Divides two numbers and returns a floating-point result.

expression1 / expression2

Parts

  • expression1
    Required. Any numeric expression.

  • expression2
    Required. Any numeric expression.

Supported Types

All numeric types, including the unsigned and floating-point types and Decimal.

Result

The result is the full quotient of expression1 divided by expression2, including any remainder.

The \ Operator (Visual Basic) returns the integer quotient, which drops the remainder.

Remarks

The data type of the result depends on the types of the operands. The following table shows how the data type of the result is determined.

Operand data types

Result data type

Both expressions are integral data types (SByte, Byte, Short, UShort, Integer, UInteger, Long, ULong)

Double

One expression is a Single data type and the other is not a Double

Single

One expression is a Decimal data type and the other is not a Single or a Double

Decimal

Either expression is a Double data type

Double

Before division is performed, any integral numeric expressions are widened to Double. If you assign the result to an integral data type, Visual Basic attempts to convert the result from Double to that type. This can throw an exception if the result does not fit in that type. In particular, see "Attempted Division by Zero" on this Help page.

If expression1 or expression2 evaluates to Nothing, it is treated as zero.
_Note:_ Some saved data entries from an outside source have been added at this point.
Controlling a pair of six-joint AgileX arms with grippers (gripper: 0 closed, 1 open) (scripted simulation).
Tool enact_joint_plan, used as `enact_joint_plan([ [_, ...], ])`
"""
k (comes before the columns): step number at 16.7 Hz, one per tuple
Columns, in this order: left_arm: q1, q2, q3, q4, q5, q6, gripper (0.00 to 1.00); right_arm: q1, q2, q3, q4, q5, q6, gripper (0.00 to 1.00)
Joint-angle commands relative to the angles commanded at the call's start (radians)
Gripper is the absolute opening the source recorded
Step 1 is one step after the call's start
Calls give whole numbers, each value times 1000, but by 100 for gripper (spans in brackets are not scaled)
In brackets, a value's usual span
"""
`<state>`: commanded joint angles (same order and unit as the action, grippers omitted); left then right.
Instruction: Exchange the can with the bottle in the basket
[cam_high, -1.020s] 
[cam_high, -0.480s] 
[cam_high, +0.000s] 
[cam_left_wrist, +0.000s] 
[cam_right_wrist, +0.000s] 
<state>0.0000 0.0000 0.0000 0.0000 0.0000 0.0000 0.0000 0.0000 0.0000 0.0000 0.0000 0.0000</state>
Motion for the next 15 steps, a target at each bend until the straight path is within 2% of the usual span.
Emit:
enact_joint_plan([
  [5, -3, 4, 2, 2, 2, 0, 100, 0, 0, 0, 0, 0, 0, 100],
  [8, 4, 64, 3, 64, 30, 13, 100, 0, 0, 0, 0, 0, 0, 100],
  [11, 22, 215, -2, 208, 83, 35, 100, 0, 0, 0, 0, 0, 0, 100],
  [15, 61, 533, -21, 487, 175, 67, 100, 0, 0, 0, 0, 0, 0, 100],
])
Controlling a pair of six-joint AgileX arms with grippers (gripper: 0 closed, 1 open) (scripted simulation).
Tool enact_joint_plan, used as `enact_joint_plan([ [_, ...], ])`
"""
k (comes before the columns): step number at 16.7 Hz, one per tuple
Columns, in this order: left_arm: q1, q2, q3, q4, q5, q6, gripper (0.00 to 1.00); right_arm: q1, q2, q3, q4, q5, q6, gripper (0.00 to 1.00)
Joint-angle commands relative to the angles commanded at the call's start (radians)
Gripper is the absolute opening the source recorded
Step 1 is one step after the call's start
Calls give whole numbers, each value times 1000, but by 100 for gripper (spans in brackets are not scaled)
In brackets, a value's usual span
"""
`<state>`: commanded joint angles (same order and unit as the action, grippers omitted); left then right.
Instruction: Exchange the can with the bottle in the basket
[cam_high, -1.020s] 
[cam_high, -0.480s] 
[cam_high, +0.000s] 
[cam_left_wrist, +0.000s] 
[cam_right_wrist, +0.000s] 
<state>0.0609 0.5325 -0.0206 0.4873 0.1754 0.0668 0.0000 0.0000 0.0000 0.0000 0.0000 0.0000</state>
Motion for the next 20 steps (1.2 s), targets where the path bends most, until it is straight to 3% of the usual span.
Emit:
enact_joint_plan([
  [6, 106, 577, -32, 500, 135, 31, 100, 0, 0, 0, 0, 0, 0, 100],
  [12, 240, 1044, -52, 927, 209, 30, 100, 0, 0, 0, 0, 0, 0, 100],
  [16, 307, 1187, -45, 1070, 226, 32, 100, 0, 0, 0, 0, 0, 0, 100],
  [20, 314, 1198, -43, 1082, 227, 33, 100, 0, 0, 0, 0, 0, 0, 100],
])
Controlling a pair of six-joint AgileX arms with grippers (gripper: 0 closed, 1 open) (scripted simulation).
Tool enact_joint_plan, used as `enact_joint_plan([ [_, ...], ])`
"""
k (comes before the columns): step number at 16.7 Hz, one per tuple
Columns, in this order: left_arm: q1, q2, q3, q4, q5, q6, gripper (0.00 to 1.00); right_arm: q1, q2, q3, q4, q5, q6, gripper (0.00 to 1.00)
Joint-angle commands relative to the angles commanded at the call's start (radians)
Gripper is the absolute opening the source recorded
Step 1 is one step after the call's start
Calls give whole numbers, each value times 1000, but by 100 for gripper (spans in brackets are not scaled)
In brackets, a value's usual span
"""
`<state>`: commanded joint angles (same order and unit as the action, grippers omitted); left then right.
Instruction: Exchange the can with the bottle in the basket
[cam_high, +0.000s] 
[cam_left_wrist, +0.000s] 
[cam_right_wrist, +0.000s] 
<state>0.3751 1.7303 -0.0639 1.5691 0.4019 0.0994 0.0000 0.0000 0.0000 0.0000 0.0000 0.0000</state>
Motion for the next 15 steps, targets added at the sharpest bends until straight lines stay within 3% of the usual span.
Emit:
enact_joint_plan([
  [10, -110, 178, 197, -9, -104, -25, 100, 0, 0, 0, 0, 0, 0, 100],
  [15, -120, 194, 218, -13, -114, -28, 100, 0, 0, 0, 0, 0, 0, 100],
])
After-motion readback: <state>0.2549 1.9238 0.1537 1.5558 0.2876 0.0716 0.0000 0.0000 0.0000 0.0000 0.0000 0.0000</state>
Attempted Division by Zero

If expression2 evaluates to zero, the / operator behaves differently for different operand data types. The following table shows the possible behaviors.

Operand data types

Behavior if expression2 is zero

Floating-point (Single or Double)

Returns infinity (PositiveInfinity or NegativeInfinity), or NaN (not a number) if expression1 is also zero

Decimal

Throws DivideByZeroException

Integral (signed or unsigned)

Attempted conversion back to integral type throws OverflowException because integral types cannot accept PositiveInfinity, NegativeInfinity, or NaN

Note

The / operator can be overloaded, which means that a class or structure can redefine its behavior when an operand has the type of that class or structure. If your code uses this operator on such a class or structure, be sure you understand its redefined behavior. For more information, see Operator Procedures (Visual Basic).

Example

This example uses the / operator to perform floating-point division. The result is the quotient of the two operands.

Dim resultValue As Double
resultValue = 10 / 4
resultValue = 10 / 3

The expressions in the preceding example return values of 2.5 and 3.333333. Note that the result is always floating-point (Double), even though both operands are integer constants.

See Also

Reference

/= Operator (Visual Basic)

\ Operator (Visual Basic)

Data Types of Operator Results (Visual Basic)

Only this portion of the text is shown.